[RFC] conntrack event framework speedup

netfilter-devel.vger.kernel.org archive mirror
 help / color / mirror / Atom feed

* [RFC] conntrack event framework speedup
@ 2022-03-15 12:05 Florian Westphal
  2022-03-15 21:30 ` Pablo Neira Ayuso
  0 siblings, 1 reply; 8+ messages in thread
From: Florian Westphal @ 2022-03-15 12:05 UTC (permalink / raw)
  To: netfilter-devel

Hello,

Due to net.netfilter.nf_conntrack_events=1 we eat some uncessesary
overhead:

1. allocation of new conntrack entries needs to alloc ct->ext
2. inverse for deletion/free.
3. Because the ctnetlink module is typically active, each packet will
   end up calling __nf_conntrack_eventmask_report via nf_confirm() and
   then in ctnetlink only to find that we have no listeners
   (and we can't call nfnetlink_has_listeners() from conntrack because
    that would yield a dependency of conntrack to nfnetlink).

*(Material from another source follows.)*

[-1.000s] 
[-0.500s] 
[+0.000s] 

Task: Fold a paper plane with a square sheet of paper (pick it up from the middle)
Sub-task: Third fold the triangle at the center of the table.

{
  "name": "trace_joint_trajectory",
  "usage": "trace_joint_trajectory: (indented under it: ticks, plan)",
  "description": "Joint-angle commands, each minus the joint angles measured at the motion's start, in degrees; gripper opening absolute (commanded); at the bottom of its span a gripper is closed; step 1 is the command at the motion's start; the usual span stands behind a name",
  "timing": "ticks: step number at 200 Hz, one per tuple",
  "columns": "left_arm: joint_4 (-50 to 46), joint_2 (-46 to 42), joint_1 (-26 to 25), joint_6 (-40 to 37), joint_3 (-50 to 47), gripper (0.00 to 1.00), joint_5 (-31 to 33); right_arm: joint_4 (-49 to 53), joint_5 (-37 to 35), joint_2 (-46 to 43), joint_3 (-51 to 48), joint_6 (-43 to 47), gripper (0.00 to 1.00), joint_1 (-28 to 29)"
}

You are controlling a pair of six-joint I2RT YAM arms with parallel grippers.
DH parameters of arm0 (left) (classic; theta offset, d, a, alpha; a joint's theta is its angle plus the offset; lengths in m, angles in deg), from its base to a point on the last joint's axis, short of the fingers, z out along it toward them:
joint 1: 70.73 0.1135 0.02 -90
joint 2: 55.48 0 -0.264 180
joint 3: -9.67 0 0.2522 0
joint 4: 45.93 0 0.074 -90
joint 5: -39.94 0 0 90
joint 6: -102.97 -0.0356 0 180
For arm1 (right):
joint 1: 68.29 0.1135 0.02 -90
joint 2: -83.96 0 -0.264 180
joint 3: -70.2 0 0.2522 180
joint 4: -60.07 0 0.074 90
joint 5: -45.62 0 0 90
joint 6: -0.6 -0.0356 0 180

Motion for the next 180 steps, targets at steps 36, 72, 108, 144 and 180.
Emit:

I would propose to add minimal conntrack specific code
to nfnetlink, namely, to add bind()(/unbind() calls that inc/dec a
counter for each ctnetlink event listener/socket.
If counter becomes nonzero, flip a bit in struct net.

This would allow us to do the following:

add new net.netfilter.nf_conntrack_events default mode: 2, autodetect.
in nfnetlink bind, inc pernet counter when event group is bound.
in nfnetlink unbind, dec pernet counter when event group is unbound.
in init_conntrack() allocate the event cache extension only if
 a) nf_conntrack_events == 1, or
 b) nf_conntrack_events == 2 and pernet counter is nonzero.

Extend nf_confirm() to check of the pernet counter before
call to __nf_conntrack_eventmask_report().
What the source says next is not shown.